Auto Loan Refinance

Refinancing is the payment of one’s current loan using a new loan from another lender. The new lender pays off the old loan and the customer makes his/her loan payments to the new lender.

Customers are usually offered lower interest rates as well as lower monthly payments when refinancing. Because interest rates fluctuate, it is a good idea to shop around for lower competitive rates, especially within the first year of obtaining that car loan. You could end up saving a whole lot of money by the time the loan is paid off.

While auto refinancing has its own advantages, it is not without disadvantages. It is important to understand both when considering refinancing your auto loan.


Refinancing helps you save money by lowering the interest rate. A lower interest rate is usually the first consideration for anyone looking to refinance an auto loan. If rates have gone down since you purchased a vehicle, it is prudent to shop around and see if you can refinance your auto loan, of course at a lower rate. This saves you money in the long run. And even more savings if you refinance during the early part of your term, when most of your payments go to the interest payment. It can also help you pay off your car loan earlier because of the reduction in the overall interest.

Also, most of the time, your payments are likely to be lower when you refinance. This is especially the case if your new loan is extended beyond the initial loan payment schedule. The basic advantage with this kind of arrangement is that it helps reduce the total monthly expenses, especially for those who are working on tight budgets. Plus, you will have some more money to pay for other debts (which might have a higher interest), take care of other unexpected expenses or sending in an extra amount towards your loan, without exceeding your income.

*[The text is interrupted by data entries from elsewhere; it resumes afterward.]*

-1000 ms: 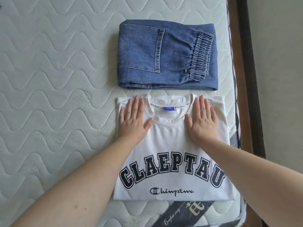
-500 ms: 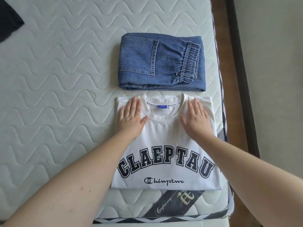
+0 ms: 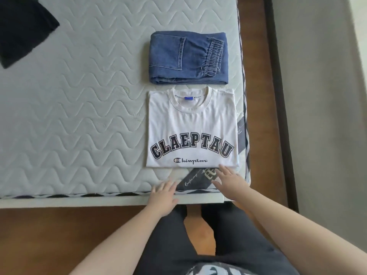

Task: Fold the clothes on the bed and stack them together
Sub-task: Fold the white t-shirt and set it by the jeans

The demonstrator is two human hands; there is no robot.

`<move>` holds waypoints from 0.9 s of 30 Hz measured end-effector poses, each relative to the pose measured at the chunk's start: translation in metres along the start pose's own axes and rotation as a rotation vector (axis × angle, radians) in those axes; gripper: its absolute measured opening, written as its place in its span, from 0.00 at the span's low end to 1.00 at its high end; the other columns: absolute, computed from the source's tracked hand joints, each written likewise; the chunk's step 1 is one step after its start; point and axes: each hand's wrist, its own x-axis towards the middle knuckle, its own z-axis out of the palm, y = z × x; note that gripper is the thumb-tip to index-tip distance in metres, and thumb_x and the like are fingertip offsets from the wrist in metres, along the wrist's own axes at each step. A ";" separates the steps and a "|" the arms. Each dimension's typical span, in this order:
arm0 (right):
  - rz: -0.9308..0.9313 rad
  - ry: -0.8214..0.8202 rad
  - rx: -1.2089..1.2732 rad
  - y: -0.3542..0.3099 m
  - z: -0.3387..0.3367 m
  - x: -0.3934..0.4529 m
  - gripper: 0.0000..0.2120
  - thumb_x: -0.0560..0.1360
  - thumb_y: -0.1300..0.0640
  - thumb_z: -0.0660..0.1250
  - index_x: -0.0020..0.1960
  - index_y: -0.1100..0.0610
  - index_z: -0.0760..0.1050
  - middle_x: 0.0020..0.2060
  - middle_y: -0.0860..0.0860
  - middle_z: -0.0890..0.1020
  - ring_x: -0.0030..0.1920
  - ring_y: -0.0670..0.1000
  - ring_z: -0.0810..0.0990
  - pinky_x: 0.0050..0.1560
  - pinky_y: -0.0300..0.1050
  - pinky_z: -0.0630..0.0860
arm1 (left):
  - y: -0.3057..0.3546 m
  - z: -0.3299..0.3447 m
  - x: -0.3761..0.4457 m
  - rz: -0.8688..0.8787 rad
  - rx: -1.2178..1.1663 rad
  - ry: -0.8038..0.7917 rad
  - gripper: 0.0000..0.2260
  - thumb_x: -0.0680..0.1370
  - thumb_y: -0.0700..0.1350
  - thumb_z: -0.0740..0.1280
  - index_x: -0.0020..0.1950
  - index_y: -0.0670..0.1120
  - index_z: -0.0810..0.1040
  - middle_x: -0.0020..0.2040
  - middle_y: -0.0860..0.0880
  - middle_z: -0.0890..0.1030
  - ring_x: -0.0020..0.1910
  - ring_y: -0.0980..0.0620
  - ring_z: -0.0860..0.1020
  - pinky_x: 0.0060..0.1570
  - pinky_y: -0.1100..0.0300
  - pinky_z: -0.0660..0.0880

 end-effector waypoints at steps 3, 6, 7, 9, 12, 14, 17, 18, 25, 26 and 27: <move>-0.040 0.140 0.024 -0.009 -0.016 -0.040 0.28 0.82 0.41 0.50 0.79 0.50 0.54 0.79 0.50 0.53 0.79 0.51 0.52 0.75 0.51 0.56 | 0.013 -0.026 -0.037 0.045 0.024 0.129 0.29 0.83 0.57 0.53 0.81 0.52 0.48 0.80 0.48 0.55 0.78 0.47 0.54 0.74 0.44 0.55; -0.103 0.320 -0.030 -0.019 -0.041 -0.089 0.25 0.82 0.43 0.53 0.76 0.52 0.61 0.76 0.52 0.62 0.76 0.52 0.59 0.73 0.49 0.58 | 0.026 -0.071 -0.075 0.093 0.074 0.333 0.27 0.82 0.58 0.53 0.80 0.52 0.53 0.78 0.49 0.61 0.75 0.47 0.61 0.70 0.47 0.59; -0.122 0.382 -0.058 -0.022 -0.049 -0.107 0.24 0.81 0.43 0.54 0.74 0.52 0.64 0.75 0.52 0.65 0.75 0.53 0.62 0.72 0.49 0.60 | 0.031 -0.086 -0.090 0.103 0.088 0.400 0.27 0.82 0.58 0.54 0.80 0.52 0.54 0.77 0.49 0.62 0.74 0.47 0.63 0.70 0.48 0.60; -0.159 0.515 -0.102 -0.029 -0.066 -0.142 0.23 0.80 0.44 0.58 0.71 0.54 0.69 0.70 0.53 0.72 0.70 0.55 0.70 0.69 0.50 0.64 | 0.040 -0.112 -0.121 0.121 0.108 0.534 0.27 0.81 0.58 0.54 0.79 0.51 0.58 0.76 0.48 0.65 0.74 0.47 0.64 0.70 0.49 0.60; -0.228 0.734 -0.123 -0.036 -0.090 -0.186 0.19 0.78 0.48 0.65 0.64 0.57 0.76 0.59 0.54 0.80 0.58 0.58 0.79 0.61 0.53 0.72 | 0.057 -0.141 -0.169 0.148 0.110 0.753 0.26 0.80 0.58 0.51 0.74 0.49 0.68 0.71 0.46 0.72 0.69 0.45 0.70 0.67 0.46 0.66; -0.245 0.809 -0.122 -0.039 -0.102 -0.208 0.16 0.77 0.49 0.66 0.61 0.57 0.78 0.56 0.53 0.81 0.56 0.58 0.80 0.58 0.54 0.73 | 0.068 -0.152 -0.196 0.148 0.112 0.868 0.26 0.79 0.57 0.51 0.72 0.47 0.72 0.67 0.45 0.75 0.68 0.43 0.72 0.67 0.45 0.68; -0.252 0.839 -0.109 -0.043 -0.117 -0.230 0.14 0.77 0.49 0.67 0.58 0.56 0.79 0.54 0.51 0.82 0.55 0.57 0.80 0.57 0.53 0.73 | 0.082 -0.157 -0.227 0.091 0.114 0.983 0.23 0.79 0.55 0.55 0.69 0.46 0.75 0.65 0.44 0.76 0.67 0.42 0.72 0.68 0.45 0.68; -0.272 0.863 -0.117 -0.044 -0.121 -0.236 0.13 0.76 0.50 0.69 0.57 0.56 0.80 0.52 0.52 0.83 0.53 0.58 0.81 0.55 0.53 0.74 | 0.086 -0.157 -0.236 0.071 0.105 1.004 0.22 0.80 0.55 0.56 0.68 0.46 0.75 0.65 0.44 0.76 0.67 0.42 0.72 0.68 0.45 0.68; -0.441 0.892 -0.223 -0.071 -0.137 -0.258 0.14 0.74 0.51 0.72 0.54 0.58 0.81 0.50 0.53 0.83 0.50 0.58 0.82 0.52 0.53 0.77 | 0.090 -0.140 -0.276 -0.010 0.046 1.087 0.20 0.79 0.54 0.58 0.65 0.47 0.77 0.62 0.46 0.77 0.62 0.45 0.75 0.63 0.48 0.70; -0.457 0.881 -0.240 -0.078 -0.137 -0.259 0.14 0.74 0.51 0.71 0.55 0.58 0.81 0.50 0.53 0.83 0.50 0.59 0.81 0.52 0.53 0.77 | 0.087 -0.136 -0.280 -0.016 0.037 1.092 0.20 0.79 0.54 0.59 0.65 0.47 0.77 0.61 0.46 0.77 0.62 0.45 0.75 0.62 0.48 0.70; -0.468 0.869 -0.254 -0.085 -0.138 -0.261 0.14 0.75 0.50 0.70 0.56 0.58 0.81 0.51 0.54 0.82 0.51 0.59 0.81 0.53 0.53 0.76 | 0.083 -0.132 -0.285 -0.025 0.025 1.090 0.20 0.79 0.55 0.59 0.65 0.47 0.77 0.61 0.47 0.78 0.61 0.45 0.75 0.61 0.48 0.70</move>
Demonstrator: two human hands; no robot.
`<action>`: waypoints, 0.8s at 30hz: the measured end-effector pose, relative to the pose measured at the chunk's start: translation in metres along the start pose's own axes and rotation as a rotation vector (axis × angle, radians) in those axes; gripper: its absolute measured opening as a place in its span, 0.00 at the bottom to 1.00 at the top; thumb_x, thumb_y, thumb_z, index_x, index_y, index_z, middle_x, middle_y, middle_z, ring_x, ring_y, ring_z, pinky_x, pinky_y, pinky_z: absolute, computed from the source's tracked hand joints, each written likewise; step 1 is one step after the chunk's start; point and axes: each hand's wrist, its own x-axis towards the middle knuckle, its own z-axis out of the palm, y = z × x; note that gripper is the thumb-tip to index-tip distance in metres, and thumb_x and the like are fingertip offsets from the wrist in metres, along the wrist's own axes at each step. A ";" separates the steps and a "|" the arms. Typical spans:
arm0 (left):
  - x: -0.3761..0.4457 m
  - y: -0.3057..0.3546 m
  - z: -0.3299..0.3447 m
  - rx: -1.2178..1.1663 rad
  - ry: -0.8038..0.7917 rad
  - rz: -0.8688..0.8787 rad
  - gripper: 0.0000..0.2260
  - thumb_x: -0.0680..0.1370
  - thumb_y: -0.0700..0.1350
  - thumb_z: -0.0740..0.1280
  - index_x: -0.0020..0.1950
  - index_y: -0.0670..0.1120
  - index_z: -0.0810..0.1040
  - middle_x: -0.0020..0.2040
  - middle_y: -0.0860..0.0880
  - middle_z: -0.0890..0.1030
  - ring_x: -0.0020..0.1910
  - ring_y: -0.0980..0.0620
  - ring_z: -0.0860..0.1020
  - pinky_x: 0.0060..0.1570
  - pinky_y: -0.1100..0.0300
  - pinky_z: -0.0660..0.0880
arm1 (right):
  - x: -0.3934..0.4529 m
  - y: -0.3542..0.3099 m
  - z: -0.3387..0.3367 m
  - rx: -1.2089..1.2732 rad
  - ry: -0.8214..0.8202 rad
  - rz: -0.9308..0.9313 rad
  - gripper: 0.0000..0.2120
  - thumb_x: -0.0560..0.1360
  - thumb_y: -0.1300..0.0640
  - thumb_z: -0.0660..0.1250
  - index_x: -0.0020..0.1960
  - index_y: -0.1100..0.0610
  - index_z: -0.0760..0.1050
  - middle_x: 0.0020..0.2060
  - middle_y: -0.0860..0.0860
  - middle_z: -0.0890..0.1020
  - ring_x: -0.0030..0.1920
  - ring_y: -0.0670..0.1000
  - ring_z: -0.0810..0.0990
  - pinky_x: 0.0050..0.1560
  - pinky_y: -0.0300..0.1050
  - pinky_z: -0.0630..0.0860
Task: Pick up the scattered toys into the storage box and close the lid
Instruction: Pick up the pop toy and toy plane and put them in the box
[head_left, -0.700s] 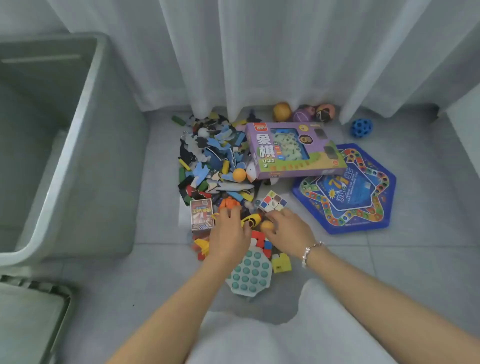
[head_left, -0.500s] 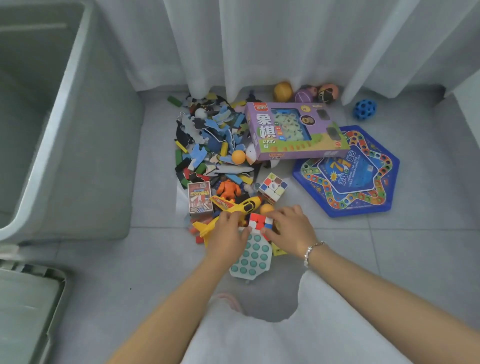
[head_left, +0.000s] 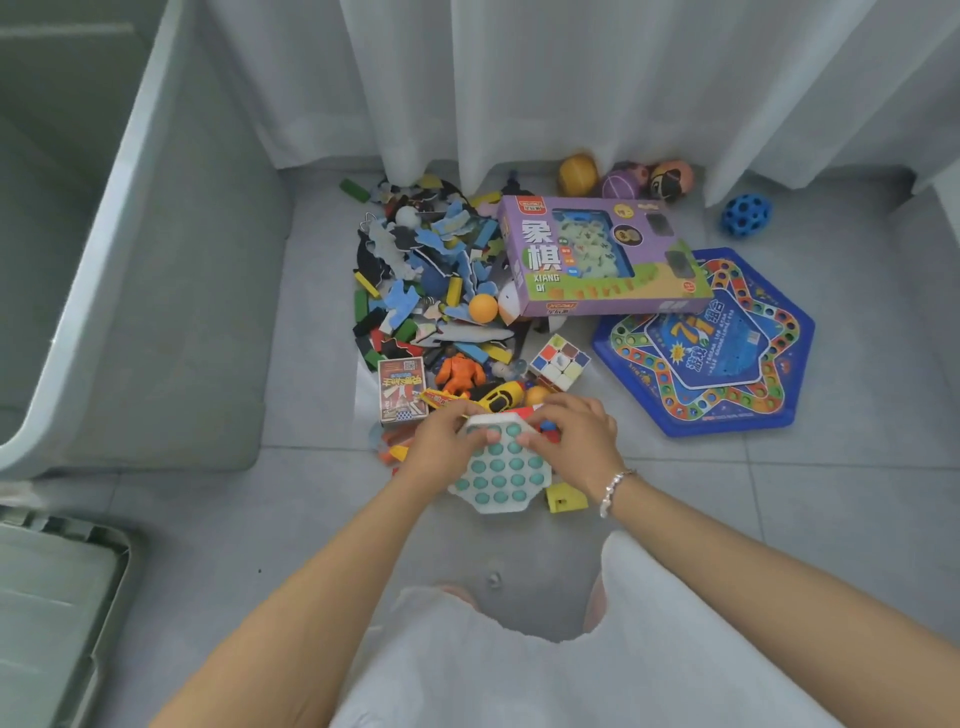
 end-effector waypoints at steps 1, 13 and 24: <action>-0.001 0.005 0.001 -0.087 0.024 -0.016 0.05 0.75 0.43 0.69 0.45 0.51 0.74 0.47 0.49 0.80 0.46 0.49 0.79 0.41 0.57 0.76 | 0.003 -0.002 -0.002 0.054 0.039 0.031 0.12 0.75 0.45 0.64 0.55 0.48 0.77 0.62 0.46 0.74 0.64 0.51 0.65 0.58 0.44 0.59; 0.007 -0.021 -0.004 -0.077 0.315 -0.154 0.07 0.78 0.51 0.63 0.54 0.51 0.70 0.54 0.47 0.78 0.51 0.47 0.79 0.46 0.53 0.78 | 0.013 -0.011 0.013 -0.206 0.092 0.023 0.19 0.72 0.38 0.63 0.59 0.47 0.72 0.58 0.46 0.75 0.63 0.50 0.66 0.59 0.46 0.58; 0.006 -0.040 -0.005 0.343 0.268 0.046 0.22 0.69 0.55 0.73 0.61 0.55 0.71 0.61 0.50 0.70 0.61 0.49 0.69 0.64 0.49 0.64 | 0.013 -0.030 0.000 0.608 0.257 0.267 0.05 0.77 0.56 0.62 0.49 0.53 0.66 0.50 0.52 0.80 0.45 0.52 0.81 0.36 0.43 0.78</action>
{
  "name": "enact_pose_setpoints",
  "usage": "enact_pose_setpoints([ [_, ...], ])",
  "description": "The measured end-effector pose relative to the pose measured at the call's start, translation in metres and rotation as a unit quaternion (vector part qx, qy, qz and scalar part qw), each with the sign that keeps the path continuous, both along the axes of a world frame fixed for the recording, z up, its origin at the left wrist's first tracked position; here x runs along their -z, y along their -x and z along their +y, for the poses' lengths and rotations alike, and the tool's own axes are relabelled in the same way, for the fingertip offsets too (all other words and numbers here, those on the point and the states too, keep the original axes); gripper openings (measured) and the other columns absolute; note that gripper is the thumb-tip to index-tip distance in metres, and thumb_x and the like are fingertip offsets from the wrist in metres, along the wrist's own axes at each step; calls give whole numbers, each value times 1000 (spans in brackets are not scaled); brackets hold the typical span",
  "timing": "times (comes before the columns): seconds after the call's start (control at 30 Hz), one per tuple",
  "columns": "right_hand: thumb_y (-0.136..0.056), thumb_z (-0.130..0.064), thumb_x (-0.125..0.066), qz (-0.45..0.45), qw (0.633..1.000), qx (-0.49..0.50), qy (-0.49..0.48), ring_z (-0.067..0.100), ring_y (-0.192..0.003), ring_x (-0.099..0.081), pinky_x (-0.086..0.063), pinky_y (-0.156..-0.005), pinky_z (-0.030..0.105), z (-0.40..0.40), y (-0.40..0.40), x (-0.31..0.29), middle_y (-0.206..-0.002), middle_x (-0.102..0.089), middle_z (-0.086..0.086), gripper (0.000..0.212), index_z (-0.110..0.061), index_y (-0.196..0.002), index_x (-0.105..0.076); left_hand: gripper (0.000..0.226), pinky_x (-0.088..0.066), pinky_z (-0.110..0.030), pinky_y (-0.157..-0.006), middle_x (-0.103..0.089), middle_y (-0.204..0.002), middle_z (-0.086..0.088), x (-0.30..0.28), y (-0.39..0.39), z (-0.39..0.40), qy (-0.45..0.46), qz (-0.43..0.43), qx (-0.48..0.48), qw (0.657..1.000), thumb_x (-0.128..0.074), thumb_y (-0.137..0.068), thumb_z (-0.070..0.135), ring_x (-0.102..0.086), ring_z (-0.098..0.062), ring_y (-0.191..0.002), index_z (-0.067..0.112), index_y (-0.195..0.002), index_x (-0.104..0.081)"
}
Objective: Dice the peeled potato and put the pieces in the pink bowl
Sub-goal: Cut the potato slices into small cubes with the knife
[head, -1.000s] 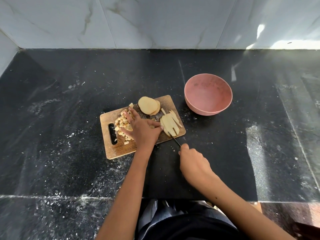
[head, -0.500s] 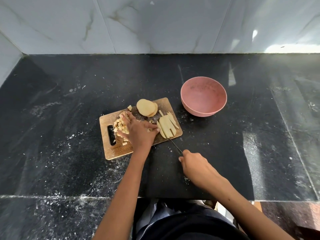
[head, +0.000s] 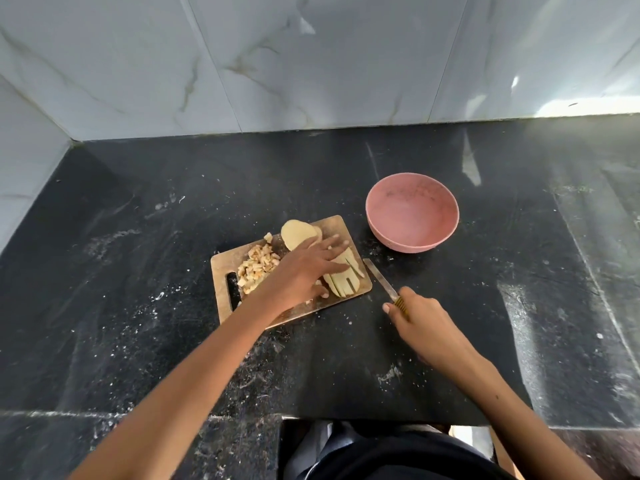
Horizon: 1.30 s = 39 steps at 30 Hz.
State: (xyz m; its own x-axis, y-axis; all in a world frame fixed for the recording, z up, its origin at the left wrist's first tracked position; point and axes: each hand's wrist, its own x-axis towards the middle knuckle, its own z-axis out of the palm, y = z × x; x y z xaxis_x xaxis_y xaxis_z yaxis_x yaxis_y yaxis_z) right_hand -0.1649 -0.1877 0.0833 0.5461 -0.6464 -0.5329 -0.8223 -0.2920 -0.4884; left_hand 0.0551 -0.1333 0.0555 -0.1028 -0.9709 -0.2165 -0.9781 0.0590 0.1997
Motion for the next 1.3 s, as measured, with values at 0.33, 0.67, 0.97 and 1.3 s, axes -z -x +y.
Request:
enact_pose_setpoints([
  [0.33,-101,-35,-41,-30,999,33,17,12,-57,-52,-38,-48,24,-13,8,4,-76,-53,1,27,-24,-78,-34,64,-26,-36,-114,-40,-150,6,-10,-4,-54,-125,-49,174,975,-73,-82,29,-35,-15,-139,28,-141,-47],
  [0.67,-100,-38,-42,-44,998,38,10,13,-64,-57,-48,-56,28,-19,7,13,-79,-55,-1,20,-18,-95,-43,52,-38,-33,-104,-63,-129,2,-3,-6,-49,-90,27,74,993,-77,-78,37,-54,-16,-122,22,-126,-64],
  [0.97,-97,-35,-51,-88,992,34,78,19,-72,-60,-52,-67,39,-23,-17,21,-83,-61,2,20,-16,-98,-47,57,-40,-29,-100,-65,-126,1,8,26,-14,21,77,-200,976,-75,-76,46,-57,-15,-116,18,-124,-64],
  [1.3,-88,-15,-67,-222,965,113,78,16,-69,-62,-55,-66,43,-34,-54,35,-82,-63,-5,14,-19,-84,-54,42,-11,-39,-116,-55,-138,-1,14,34,18,183,98,-334,919,-77,-73,41,-41,-17,-136,23,-110,-72],
])
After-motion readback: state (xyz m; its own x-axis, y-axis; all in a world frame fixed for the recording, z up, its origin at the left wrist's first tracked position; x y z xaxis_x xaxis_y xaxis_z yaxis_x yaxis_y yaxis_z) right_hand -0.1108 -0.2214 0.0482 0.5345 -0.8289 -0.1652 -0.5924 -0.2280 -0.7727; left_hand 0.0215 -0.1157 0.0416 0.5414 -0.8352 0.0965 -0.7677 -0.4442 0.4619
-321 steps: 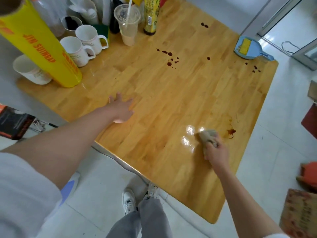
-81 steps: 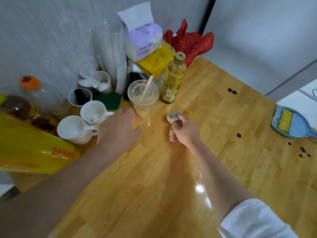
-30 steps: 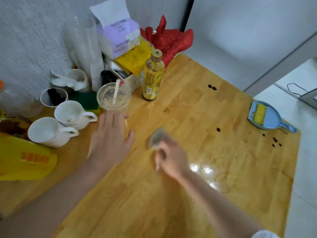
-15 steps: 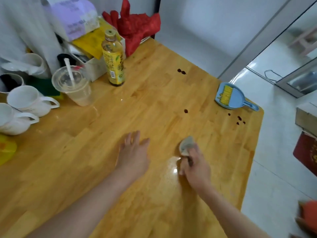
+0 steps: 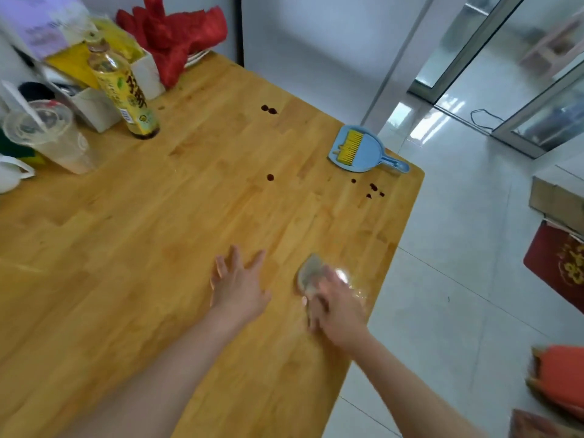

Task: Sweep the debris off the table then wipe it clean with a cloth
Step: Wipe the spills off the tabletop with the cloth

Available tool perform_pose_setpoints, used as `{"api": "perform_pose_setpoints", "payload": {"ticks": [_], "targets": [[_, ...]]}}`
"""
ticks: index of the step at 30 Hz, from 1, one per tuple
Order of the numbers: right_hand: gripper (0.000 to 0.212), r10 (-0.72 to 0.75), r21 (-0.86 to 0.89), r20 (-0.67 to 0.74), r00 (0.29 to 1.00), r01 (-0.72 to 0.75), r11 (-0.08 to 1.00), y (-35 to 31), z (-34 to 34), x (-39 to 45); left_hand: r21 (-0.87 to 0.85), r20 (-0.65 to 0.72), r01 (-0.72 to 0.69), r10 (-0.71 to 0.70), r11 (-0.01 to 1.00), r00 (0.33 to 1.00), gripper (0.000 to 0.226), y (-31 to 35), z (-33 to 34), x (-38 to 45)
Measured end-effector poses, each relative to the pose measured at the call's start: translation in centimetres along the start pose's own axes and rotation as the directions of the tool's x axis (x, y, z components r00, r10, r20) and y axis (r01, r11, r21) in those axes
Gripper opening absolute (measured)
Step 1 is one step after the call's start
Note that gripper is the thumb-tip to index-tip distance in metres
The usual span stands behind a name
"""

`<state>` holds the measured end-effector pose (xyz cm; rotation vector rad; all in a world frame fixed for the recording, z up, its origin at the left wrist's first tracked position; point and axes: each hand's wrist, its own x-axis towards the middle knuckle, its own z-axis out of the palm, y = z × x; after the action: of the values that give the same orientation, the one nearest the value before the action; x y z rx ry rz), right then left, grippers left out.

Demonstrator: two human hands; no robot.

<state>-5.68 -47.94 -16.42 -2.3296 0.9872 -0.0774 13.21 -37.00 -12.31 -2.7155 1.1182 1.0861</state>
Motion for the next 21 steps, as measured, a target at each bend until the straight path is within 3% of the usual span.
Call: {"api": "perform_pose_setpoints", "payload": {"ticks": [1,3,5,6,8,9,10,12,13,15,18,20,21], "targets": [[0.023,-0.157,-0.027,0.125,0.980,0.162,0.986,0.1,0.3,-2.6,0.011,0.012,0.019,-0.019,1.000,1.000,0.089,0.2,0.1,0.1],[0.031,-0.401,0.032,0.287,0.870,0.410,0.912,2.4,-0.7,-5.5,0.073,0.039,0.033,-0.036,0.997,0.999,0.096,0.8,0.2,0.4],[0.032,-0.422,0.025,0.358,0.833,0.443,0.896,5.3,-3.2,-3.9,0.104,0.042,0.047,-0.052,0.993,0.998,0.100,1.3,0.3,0.7],[0.032,-0.382,-0.025,0.311,0.870,0.410,0.912,6.7,-4.2,-2.0,0.109,0.043,0.054,-0.059,0.993,0.997,0.102,1.4,0.3,0.7],[0.028,-0.117,-0.078,0.083,0.990,0.123,0.989,8.0,-6.4,3.2,0.102,0.056,0.056,-0.062,0.993,0.997,0.103,1.4,0.2,0.8],[0.024,0.082,-0.029,-0.040,0.996,-0.083,0.996,8.1,-7.1,5.4,0.092,0.060,0.060,-0.066,0.994,0.996,0.103,1.4,0.2,0.8],[0.020,0.246,0.061,-0.144,0.959,-0.239,0.969,7.9,-7.2,6.9,0.086,0.063,0.065,-0.070,0.994,0.996,0.103,1.4,0.1,0.7],[0.015,0.342,0.078,-0.239,0.909,-0.333,0.940,6.7,-5.6,7.4,0.076,0.072,0.062,-0.068,0.995,0.995,0.103,1.4,0.1,0.7],[0.015,0.281,0.035,-0.194,0.940,-0.279,0.960,5.9,-4.5,6.2,0.072,0.077,0.063,-0.068,0.995,0.995,0.103,1.4,0.1,0.6],[0.021,0.017,-0.039,0.032,0.999,-0.015,0.999,4.6,-2.4,2.1,0.065,0.078,0.062,-0.067,0.996,0.995,0.103,1.5,0.0,0.7],[0.027,-0.356,0.026,0.331,0.874,0.369,0.929,3.8,-2.6,-3.5,0.062,0.091,0.071,-0.076,0.996,0.993,0.102,1.7,0.0,0.6],[0.029,-0.348,0.049,0.410,0.843,0.361,0.931,4.5,-4.8,-2.8,0.065,0.087,0.084,-0.089,0.994,0.992,0.102,1.9,-0.3,0.8],[0.028,-0.270,0.031,0.397,0.877,0.281,0.959,5.5,-5.8,-1.8,0.065,0.082,0.084,-0.089,0.994,0.993,0.102,2.1,-0.4,0.8]]}}
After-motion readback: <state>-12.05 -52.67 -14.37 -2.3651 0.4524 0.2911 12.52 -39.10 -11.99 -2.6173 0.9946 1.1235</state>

Refinancing may not save the consumer any money in the long run, if the loan period is extended beyond the original schedule. Most customers are attracted to the new lower payments, without paying attention to how long they have to pay the loan. Unless there is a big difference between the new and the old interest rate, one could end up paying more money than on the original loan. But this can be prevented if you strive to pay more than the required monthly payment, thus bringing you closer to paying off the loan earlier, hence the savings.

Fees: Sometimes, a customer might incur lien holder fees, re-registration fees, or in very rare cases, early payment penalties. These are very negligible though (somewhere less than $100 for lien holder and re-registration fees), which you can save on the new loan after about three payments.

Temporary reduction in the credit score, because in the search for auto refinancing, the lender will check your credit score, which will lower your score by a few points. But this should not be a big deal, as the points will shoot up again when you continue making payments.

Staying in debt a little longer. When one’s payment is extended because of the newly refinanced loan, it keeps the customer in debt longer than it should have taken.

All in all, it is wise to refinance if you will be getting a better interest rate. To realize the benefit of refinancing however, you should try to pay more than the minimum monthly payment and pay it off earlier than anticipated.